ヘバーデン結節の予防と対策(生活習慣の改善・対処法)
ヘバーデン結節を完全に予防する確立された方法はありませんが、日頃の心がけで発症リスクを下げたり症状の進行を遅らせることが期待できます。以下に主な予防・対策法を紹介します。
- 指を酷使しない工夫: 普段から指先に過度な負担がかからないよう注意しましょう。重い荷物は指先だけで持たず手のひらを使う、瓶のフタを開ける時はゴム手袋や開封補助具を使うなど、指の第一関節にかかる負荷を減らす工夫が大切です。特に指先に痛みや腫れがあるときは無理に使わず安静にしてください。どうしても使う必要がある場合はテーピングやサポーターで関節を補強すると負担を和らげられます。
- 適度な休息と運動: 指に違和感や痛みを感じたら早めに休め、炎症が強い場合は患部を冷やして痛みを和らげます。一方で慢性的な痛みやこわばりには、温湿布やお湯で手を温めて血行を促進すると症状が緩和しやすくなります。痛みが落ち着いている時期には、指をゆっくり曲げ伸ばしする軽いストレッチや握力ボールを軽く握る運動で関節の柔軟性を保ちましょう。関節の可動域を維持することで、変形による機能障害を最小限に抑える助けになります。

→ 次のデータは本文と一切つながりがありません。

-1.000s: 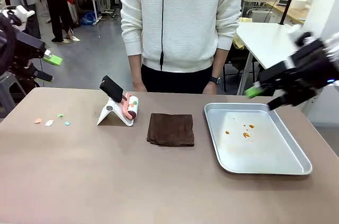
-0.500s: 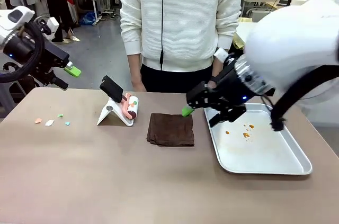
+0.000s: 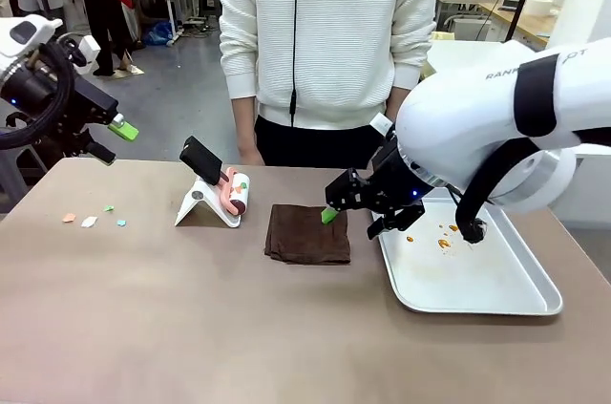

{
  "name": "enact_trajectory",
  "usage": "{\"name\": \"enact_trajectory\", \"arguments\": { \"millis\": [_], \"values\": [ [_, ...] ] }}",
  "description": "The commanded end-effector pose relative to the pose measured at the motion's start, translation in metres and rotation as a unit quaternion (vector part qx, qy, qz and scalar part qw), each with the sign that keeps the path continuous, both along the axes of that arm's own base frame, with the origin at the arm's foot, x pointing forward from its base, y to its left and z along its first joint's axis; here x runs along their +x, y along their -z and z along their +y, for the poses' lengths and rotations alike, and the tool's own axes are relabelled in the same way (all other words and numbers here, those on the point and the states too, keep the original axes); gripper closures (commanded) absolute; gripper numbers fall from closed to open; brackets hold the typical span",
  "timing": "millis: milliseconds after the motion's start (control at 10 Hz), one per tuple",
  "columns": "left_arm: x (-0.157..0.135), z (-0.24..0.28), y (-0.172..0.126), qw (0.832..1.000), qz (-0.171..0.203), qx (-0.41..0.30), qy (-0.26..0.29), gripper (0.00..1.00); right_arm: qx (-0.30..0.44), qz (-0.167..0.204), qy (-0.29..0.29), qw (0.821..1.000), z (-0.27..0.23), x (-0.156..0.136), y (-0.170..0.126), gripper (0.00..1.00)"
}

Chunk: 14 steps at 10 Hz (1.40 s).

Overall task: Clean the surface of the table.
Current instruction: Hold the Lint Roller with your left hand and the towel with your right hand.

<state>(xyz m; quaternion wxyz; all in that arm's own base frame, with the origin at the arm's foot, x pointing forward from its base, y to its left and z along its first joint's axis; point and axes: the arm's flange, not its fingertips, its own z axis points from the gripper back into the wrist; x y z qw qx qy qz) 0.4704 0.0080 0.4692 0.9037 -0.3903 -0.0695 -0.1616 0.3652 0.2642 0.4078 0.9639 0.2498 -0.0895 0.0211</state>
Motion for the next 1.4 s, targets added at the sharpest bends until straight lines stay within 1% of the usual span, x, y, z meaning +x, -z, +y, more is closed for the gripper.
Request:
{"name": "enact_trajectory", "arguments": {
  "millis": [0,200,300,400,500,700,800,900,1000,1100,1200,1300],
  "values": [
    [-0.003,-0.006,-0.004,1.0,-0.005,-0.007,0.001,0.0,0.007,-0.009,0.01,1.0,0.003,-0.006,-0.007,0.0],
    [0.0,-0.002,-0.001,1.0,-0.001,0.0,0.002,0.0,0.007,-0.009,0.01,1.0,0.003,-0.006,-0.007,0.0],
    [0.011,-0.014,0.001,1.0,0.018,0.002,0.016,0.0,0.004,-0.005,-0.002,1.0,0.002,-0.003,-0.006,0.0],
    [0.034,-0.026,0.006,0.998,0.063,0.007,-0.01,0.0,0.012,-0.008,0.009,1.0,0.014,0.032,-0.002,0.0],
    [0.051,-0.033,0.009,0.996,0.068,0.006,-0.063,0.0,-0.005,-0.012,0.018,1.0,0.024,0.057,0.004,0.0],
    [0.083,-0.04,0.018,0.993,0.083,-0.001,-0.084,0.0,-0.04,0.0,0.024,0.999,0.045,0.099,0.026,0.0],
    [0.099,-0.043,0.027,0.991,0.106,-0.002,-0.085,0.0,-0.065,-0.01,0.047,0.997,0.055,0.113,0.039,0.0],
    [0.111,-0.046,0.037,0.989,0.12,-0.002,-0.085,0.0,-0.086,-0.021,0.062,0.994,0.062,0.126,0.052,0.0],
    [0.115,-0.049,0.043,0.989,0.125,-0.003,-0.085,0.0,-0.104,-0.016,0.064,0.992,0.066,0.135,0.06,0.0],
    [0.117,-0.052,0.048,0.988,0.124,0.0,-0.087,0.0,-0.143,-0.024,0.089,0.985,0.069,0.143,0.069,0.0],
    [0.12,-0.054,0.053,0.988,0.124,-0.001,-0.091,0.0,-0.163,-0.007,0.093,0.982,0.072,0.148,0.077,0.0],
    [0.121,-0.058,0.057,0.988,0.124,-0.003,-0.091,0.0,-0.177,0.001,0.089,0.98,0.075,0.148,0.082,0.0]
  ]
}}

- 生活習慣の改善: 全身の健康管理も関節には重要です。規則正しい生活とバランスの良い食事を心がけ、関節に悪影響を与える生活習慣病の予防・改善に努めましょう。例えば適正体重の維持は関節への負荷軽減につながりますし、喫煙者は禁煙することで血流改善と炎症物質の減少が期待できます。また、糖尿病や高尿酸血症などがある場合は適切に管理することで二次的な関節障害のリスクを下げられます。

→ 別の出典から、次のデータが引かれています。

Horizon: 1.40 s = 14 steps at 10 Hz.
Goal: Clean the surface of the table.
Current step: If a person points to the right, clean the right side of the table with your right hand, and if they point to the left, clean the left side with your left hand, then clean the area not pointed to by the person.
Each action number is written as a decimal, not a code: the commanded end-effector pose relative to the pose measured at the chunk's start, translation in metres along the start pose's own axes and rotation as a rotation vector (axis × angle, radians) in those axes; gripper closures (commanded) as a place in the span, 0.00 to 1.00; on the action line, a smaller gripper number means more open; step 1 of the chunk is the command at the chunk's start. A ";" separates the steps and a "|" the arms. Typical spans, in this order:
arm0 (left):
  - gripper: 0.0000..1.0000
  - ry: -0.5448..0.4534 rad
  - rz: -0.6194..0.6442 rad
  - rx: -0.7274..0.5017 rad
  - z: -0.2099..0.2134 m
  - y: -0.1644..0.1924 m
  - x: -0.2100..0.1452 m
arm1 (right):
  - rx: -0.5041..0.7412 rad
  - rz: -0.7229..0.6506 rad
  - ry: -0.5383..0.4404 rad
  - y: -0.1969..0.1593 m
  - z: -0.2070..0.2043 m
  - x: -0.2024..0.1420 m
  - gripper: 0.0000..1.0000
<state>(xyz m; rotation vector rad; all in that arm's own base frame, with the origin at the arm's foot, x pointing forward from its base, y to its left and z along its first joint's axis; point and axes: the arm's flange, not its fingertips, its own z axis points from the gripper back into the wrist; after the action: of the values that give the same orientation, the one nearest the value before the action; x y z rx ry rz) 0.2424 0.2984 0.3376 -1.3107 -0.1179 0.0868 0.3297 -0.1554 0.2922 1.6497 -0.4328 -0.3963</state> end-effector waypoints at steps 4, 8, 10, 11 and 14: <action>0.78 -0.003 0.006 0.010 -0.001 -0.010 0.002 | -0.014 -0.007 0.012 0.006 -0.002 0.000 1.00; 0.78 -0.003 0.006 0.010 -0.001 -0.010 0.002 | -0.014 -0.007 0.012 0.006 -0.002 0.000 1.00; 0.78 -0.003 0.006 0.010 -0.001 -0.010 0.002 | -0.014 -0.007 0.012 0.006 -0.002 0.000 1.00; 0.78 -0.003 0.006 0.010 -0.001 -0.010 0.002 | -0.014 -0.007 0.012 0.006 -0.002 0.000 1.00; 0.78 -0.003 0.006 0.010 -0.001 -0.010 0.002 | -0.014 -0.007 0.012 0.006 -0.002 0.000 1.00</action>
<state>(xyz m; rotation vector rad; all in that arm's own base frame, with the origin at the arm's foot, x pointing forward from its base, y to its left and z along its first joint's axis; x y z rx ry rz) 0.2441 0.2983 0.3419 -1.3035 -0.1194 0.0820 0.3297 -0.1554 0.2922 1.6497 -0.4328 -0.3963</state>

- 栄養面から関節をサポート: 食事による劇的な治療効果は期待できませんが、栄養バランスの取れた食事は関節の健康維持に役立ちます。特に更年期以降の女性は、大豆製品(豆腐、納豆、味噌など)に含まれる大豆イソフラボンを積極的に摂りましょう。イソフラボンは女性ホルモン(エストロゲン)に似た作用を持ち、ホルモンバランスの乱れによる症状緩和に役立つとされています。加えて、カルシウムやマグネシウムなど骨を強くする栄養素、ビタミンE・B6などホルモン代謝を助けるビタミン類も意識して摂るとよいでしょう。これらの栄養素は骨や関節の構造維持や炎症抑制に寄与し、結果的に関節変形の進行を緩やかにすると期待されます。

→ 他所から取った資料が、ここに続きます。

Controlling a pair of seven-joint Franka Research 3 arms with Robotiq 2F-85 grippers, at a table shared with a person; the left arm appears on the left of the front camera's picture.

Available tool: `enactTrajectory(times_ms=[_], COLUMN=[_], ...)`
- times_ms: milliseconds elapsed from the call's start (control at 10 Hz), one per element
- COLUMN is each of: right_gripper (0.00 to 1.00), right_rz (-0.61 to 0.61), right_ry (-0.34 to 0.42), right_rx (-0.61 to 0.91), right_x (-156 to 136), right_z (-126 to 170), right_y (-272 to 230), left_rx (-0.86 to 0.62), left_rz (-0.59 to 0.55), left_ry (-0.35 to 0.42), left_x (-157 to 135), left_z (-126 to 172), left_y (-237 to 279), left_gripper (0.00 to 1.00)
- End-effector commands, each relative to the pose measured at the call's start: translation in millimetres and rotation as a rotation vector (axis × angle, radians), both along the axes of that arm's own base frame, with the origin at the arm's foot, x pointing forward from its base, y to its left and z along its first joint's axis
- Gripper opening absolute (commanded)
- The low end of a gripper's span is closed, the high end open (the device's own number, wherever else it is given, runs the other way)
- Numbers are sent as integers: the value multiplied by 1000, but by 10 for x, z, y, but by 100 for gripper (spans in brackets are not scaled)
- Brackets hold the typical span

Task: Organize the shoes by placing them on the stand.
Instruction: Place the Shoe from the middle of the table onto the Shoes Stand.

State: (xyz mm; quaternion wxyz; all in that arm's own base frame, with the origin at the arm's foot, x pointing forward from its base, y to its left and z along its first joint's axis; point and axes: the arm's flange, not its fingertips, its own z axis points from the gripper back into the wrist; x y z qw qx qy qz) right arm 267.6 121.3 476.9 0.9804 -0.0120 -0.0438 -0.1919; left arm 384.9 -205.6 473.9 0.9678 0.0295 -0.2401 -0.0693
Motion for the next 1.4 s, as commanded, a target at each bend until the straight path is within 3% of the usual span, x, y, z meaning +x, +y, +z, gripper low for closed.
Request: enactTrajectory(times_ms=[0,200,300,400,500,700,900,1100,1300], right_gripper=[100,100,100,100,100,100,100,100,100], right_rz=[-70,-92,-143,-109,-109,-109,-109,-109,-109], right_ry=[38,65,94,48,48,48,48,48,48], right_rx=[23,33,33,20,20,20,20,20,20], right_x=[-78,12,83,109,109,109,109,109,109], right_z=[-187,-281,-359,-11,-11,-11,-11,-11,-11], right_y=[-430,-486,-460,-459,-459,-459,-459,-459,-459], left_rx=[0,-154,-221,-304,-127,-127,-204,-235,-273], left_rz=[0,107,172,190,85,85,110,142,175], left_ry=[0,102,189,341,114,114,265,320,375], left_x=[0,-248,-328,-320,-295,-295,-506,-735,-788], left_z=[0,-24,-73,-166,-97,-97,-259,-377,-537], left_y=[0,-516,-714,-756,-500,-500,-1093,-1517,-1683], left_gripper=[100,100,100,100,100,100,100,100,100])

- 適切なケアと早期受診: 指の関節に違和感や痛みを覚えたら、自己判断で無理に関節を揉んだりせず、まずは安静にして様子を見ましょう。市販の湿布や痛み止めの塗り薬を使用するのも効果的です。痛みや腫れが続く場合は我慢せずに整形外科を受診してください。医療機関ではテーピングや薬物療法など保存的治療による痛みの軽減を図ってくれます。症状が強いケースでは関節内注射や手術が検討されることもありますが、変形が進行しきってしまうと元に戻すことは難しいため、症状に気づいた時点で早めに対処することが肝心です。
まとめ(指の痛み・変形に悩む読者へのアドバイス)
ヘバーデン結節は中高年の指に起こりやすい関節変形で、加齢やホルモン低下、指の酷使など様々な原因が重なって発症します。特に女性の場合は遺伝的要因も強く影響し、指の痛みや変形に悩む方が少なくありません。しかし、発症リスクがある人も適切な予防策を講じることで、症状の出現を遅らせたり軽減できる可能性があります。日頃から指先の使い方に気を配り、生活習慣を整えて関節の健康を維持しましょう。万が一指の第一関節に腫れや痛みを感じても、早めに対処すれば症状の悪化を防ぐことができます
指の痛みや変形は放置せず、必要に応じて専門医に相談しながら上手に付き合っていきましょう。あなたの大切な手がこれからも快適に使えるよう、できる範囲でケアと対策を続けることが大切です。